* Task brief: Go through the listing below and output exactly the line with "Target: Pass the", the line with "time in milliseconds", and each line between; omit the rest.

[Opening Entries supplied section]

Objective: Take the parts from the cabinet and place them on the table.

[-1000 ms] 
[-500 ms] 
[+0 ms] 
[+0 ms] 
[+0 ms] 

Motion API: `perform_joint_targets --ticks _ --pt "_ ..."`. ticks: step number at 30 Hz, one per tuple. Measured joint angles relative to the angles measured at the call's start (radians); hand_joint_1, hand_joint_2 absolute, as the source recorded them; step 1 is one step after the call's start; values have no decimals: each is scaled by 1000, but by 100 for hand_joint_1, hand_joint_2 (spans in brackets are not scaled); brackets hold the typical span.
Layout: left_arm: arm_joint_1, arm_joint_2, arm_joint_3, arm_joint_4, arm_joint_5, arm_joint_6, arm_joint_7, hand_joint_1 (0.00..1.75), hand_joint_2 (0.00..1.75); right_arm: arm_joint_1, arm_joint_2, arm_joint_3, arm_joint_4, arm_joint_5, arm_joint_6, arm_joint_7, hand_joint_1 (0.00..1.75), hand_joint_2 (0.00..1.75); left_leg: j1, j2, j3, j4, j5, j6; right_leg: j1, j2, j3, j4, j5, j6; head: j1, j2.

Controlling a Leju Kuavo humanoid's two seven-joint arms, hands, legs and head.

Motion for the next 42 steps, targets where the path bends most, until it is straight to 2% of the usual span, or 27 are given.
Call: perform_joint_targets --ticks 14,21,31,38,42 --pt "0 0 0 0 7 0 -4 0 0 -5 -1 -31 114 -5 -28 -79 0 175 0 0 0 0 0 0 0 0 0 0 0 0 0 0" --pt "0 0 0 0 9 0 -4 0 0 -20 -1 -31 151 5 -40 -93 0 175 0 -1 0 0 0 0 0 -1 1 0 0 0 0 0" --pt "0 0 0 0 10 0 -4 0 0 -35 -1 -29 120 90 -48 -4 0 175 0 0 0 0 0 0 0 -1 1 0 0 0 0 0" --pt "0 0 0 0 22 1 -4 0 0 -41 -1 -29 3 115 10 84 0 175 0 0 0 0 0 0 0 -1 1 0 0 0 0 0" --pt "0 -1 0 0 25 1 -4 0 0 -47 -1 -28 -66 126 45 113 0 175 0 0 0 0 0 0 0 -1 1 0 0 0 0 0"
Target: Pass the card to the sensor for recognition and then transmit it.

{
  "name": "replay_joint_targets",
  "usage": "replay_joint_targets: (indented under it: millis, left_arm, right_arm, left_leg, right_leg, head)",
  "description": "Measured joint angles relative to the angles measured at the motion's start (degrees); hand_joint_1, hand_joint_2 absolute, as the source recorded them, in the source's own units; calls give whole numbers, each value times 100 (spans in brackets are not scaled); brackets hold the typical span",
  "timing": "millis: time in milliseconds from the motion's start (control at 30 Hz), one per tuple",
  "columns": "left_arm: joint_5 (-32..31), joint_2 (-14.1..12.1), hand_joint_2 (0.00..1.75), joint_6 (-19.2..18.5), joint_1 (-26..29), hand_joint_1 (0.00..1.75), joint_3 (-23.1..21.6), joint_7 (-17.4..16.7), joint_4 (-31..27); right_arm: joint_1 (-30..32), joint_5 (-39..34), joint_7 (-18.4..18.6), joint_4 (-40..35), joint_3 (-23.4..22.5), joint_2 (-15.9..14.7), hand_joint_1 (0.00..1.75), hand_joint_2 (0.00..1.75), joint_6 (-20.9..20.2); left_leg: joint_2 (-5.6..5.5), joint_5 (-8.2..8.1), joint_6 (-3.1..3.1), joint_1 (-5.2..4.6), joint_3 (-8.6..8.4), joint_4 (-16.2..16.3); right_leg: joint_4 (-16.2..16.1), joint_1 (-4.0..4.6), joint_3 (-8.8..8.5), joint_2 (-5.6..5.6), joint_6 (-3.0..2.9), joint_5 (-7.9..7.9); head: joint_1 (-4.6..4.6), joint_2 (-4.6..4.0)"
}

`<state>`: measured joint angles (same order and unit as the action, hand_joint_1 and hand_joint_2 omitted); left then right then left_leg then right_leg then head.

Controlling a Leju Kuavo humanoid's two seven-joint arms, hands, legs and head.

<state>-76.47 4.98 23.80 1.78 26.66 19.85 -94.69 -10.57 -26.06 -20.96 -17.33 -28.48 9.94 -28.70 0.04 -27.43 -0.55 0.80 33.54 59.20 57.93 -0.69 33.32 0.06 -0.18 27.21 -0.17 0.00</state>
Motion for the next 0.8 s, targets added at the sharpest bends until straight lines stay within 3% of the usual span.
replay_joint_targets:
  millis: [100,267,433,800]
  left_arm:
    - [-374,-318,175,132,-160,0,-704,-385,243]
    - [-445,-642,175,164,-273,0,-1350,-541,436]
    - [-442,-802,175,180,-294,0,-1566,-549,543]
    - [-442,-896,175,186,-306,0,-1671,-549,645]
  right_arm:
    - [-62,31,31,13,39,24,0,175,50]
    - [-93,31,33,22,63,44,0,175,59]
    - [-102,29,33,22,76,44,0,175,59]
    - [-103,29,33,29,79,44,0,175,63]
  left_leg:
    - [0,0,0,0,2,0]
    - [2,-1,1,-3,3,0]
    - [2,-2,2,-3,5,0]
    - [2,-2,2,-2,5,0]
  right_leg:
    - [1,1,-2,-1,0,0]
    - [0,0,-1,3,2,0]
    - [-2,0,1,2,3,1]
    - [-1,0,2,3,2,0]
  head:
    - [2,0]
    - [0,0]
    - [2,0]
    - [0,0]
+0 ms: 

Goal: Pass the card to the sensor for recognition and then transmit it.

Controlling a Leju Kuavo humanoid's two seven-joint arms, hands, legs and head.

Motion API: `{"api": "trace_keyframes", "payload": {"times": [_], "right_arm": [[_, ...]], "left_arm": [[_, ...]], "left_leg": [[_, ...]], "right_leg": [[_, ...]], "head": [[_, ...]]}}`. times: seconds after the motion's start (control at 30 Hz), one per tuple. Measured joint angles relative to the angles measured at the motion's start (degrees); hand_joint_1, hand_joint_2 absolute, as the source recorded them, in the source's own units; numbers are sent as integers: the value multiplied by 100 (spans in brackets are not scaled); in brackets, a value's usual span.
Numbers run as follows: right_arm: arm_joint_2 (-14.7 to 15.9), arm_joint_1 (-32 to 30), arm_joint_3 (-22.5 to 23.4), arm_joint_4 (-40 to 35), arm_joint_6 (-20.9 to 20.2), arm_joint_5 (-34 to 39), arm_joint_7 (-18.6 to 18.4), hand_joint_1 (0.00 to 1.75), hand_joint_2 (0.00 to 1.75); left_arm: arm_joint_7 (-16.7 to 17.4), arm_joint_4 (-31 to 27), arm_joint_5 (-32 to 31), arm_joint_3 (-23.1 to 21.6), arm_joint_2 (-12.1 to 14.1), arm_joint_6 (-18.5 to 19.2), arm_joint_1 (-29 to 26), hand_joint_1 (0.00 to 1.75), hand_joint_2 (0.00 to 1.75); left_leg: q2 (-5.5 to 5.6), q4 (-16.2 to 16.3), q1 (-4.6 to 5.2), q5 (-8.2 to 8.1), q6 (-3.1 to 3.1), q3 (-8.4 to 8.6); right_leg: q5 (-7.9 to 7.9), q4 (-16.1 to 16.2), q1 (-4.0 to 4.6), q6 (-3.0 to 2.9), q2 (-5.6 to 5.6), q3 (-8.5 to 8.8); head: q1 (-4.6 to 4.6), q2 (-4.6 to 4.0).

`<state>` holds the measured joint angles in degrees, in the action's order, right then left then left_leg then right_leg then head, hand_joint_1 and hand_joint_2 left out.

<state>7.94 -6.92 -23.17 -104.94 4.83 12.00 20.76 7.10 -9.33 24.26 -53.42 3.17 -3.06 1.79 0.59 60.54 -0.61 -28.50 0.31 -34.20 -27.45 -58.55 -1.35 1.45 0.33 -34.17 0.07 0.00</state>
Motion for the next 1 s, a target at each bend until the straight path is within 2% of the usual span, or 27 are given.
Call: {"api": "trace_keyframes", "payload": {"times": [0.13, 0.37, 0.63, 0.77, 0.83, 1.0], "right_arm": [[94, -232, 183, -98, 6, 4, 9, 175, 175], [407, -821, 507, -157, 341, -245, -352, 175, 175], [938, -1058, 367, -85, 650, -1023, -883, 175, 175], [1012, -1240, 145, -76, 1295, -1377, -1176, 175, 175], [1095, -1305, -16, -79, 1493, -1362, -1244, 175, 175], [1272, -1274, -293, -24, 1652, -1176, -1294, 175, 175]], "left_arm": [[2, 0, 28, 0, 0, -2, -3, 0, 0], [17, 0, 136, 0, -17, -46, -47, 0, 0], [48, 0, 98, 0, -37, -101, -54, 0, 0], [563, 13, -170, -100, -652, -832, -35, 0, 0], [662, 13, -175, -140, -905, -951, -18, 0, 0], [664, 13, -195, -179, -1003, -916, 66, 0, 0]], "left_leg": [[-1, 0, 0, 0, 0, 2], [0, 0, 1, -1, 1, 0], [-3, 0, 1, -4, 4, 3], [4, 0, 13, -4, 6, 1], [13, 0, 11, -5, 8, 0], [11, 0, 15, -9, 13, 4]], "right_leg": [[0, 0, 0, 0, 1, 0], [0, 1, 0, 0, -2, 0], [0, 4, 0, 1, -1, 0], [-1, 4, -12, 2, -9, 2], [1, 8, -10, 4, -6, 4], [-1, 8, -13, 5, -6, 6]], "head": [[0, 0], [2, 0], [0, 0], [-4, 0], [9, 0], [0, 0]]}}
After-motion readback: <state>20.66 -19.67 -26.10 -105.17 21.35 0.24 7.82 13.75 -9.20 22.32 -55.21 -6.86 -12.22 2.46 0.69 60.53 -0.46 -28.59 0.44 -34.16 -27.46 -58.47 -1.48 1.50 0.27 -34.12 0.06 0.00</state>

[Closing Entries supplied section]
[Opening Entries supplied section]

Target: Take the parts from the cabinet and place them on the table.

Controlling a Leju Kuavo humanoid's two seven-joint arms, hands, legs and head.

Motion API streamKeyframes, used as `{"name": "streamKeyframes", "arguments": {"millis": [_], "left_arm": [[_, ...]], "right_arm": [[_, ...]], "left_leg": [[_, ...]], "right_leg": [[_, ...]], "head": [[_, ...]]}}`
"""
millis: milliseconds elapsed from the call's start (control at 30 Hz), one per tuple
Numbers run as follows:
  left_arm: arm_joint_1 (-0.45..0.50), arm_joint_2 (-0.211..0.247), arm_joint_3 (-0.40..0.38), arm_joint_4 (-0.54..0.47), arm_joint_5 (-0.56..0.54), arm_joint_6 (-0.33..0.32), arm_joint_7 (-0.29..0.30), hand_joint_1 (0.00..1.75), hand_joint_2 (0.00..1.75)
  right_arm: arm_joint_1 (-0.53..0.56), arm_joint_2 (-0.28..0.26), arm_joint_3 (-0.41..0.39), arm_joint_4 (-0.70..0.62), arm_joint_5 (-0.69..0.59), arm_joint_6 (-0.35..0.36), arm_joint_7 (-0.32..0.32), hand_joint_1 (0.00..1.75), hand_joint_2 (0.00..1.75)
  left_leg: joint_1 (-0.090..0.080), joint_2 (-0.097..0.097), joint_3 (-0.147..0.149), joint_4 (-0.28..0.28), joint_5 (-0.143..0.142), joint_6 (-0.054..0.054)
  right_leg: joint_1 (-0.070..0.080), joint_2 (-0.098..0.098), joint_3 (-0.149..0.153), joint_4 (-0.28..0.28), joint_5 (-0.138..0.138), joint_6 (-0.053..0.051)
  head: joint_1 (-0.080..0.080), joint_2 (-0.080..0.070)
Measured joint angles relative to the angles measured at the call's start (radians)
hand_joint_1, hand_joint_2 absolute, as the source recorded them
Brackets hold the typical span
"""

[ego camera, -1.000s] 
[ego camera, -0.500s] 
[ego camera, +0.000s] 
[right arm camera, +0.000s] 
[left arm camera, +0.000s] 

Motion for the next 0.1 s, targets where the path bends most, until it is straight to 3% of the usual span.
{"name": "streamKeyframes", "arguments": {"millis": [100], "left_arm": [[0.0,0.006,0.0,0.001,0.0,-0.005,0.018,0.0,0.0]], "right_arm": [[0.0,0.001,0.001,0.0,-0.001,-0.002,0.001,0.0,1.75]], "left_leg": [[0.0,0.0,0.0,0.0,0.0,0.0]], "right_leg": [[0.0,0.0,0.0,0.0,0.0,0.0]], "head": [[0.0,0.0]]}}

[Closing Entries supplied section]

* Response area:
Target: Pass the card to the sensor for recognition and then transmit it.

{
  "name": "replay_joint_targets",
  "usage": "replay_joint_targets: (indented under it: millis, left_arm, right_arm, left_leg, right_leg, head)",
  "description": "Measured joint angles relative to the angles measured at the motion's start (degrees); hand_joint_1, hand_joint_2 absolute, as the source recorded them, in the source's own units; calls give whole numbers, each value times 100 (spans in brackets are not scaled); brackets hold the typical span",
  "timing": "millis: time in milliseconds from the motion's start (control at 30 Hz), one per tuple",

This completes the answer.